Every line between the one containing "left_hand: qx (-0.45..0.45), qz" and the last line of the data, both included, is to be set down exactly, and pictures are to be omitted.
**** Data provided
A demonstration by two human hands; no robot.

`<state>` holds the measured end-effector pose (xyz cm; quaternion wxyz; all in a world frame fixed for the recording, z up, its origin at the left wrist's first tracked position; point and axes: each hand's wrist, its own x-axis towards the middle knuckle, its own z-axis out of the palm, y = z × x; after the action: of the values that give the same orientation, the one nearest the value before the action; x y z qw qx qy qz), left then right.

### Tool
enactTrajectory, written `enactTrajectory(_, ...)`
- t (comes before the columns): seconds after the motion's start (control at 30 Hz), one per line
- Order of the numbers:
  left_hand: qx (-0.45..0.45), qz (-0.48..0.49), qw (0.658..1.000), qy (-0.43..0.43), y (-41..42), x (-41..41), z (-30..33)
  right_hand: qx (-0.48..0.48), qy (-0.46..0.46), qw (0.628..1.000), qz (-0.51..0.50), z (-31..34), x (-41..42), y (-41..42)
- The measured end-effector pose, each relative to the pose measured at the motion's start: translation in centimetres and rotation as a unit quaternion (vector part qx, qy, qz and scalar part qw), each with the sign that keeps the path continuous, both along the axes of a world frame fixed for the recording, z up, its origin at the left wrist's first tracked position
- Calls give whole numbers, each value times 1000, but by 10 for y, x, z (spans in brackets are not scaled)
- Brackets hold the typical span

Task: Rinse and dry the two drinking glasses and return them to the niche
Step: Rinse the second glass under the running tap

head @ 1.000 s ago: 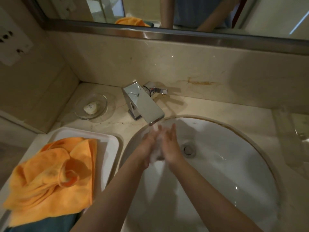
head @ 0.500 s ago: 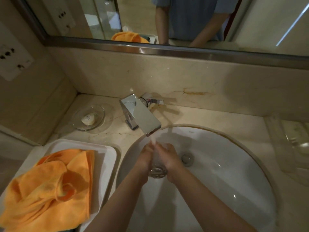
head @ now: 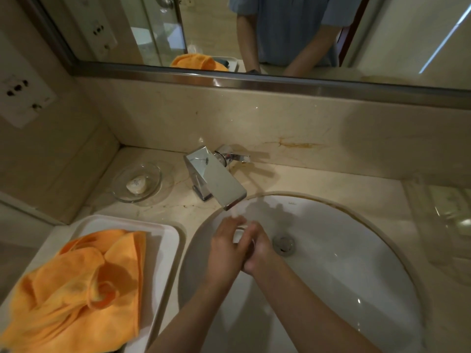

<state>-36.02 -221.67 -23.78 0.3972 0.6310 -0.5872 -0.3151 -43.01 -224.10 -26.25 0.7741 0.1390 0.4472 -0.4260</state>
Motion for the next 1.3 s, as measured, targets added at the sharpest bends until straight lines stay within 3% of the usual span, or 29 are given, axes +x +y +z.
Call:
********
(Response):
  left_hand: qx (-0.45..0.45), qz (-0.48..0.49), qw (0.658..1.000), qy (-0.43..0.43), y (-41..42), x (-41..41), z (-30..33)
  right_hand: qx (-0.48..0.48), qy (-0.46..0.46), qw (0.628..1.000), qz (-0.51..0.50), z (-31..34), x (-41..42), y (-41..42)
- The measured end-effector pose, each relative to the pose measured at the motion's start: translation in centimetres and rotation as a unit quaternion (vector part qx, qy, qz and scalar part qw), each with the sign that keeps the path continuous, both along the axes of a world frame fixed for the recording, z up, its origin at the left wrist's first tracked position
- Calls give whole numbers, each value times 1000, but by 10 for y, x, z (spans in brackets are not scaled)
- Brackets hold the typical span

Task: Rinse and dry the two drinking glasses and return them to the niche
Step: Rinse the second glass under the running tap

head @ 1.000 s ago: 
head @ 0.500 s ago: 
head @ now: 

<state>-36.02 -221.67 -23.78 0.3972 0.6310 -0.5872 -0.3151 -43.01 -224.10 -26.25 0.7741 0.1390 0.4472 -0.4260</state>
Motion for the next 1.3 s, as measured, targets added at the sharpest bends until straight lines stay within 3% of the usual span, or 29 are given, axes +x +y +z.
Call:

Now the answer is complete.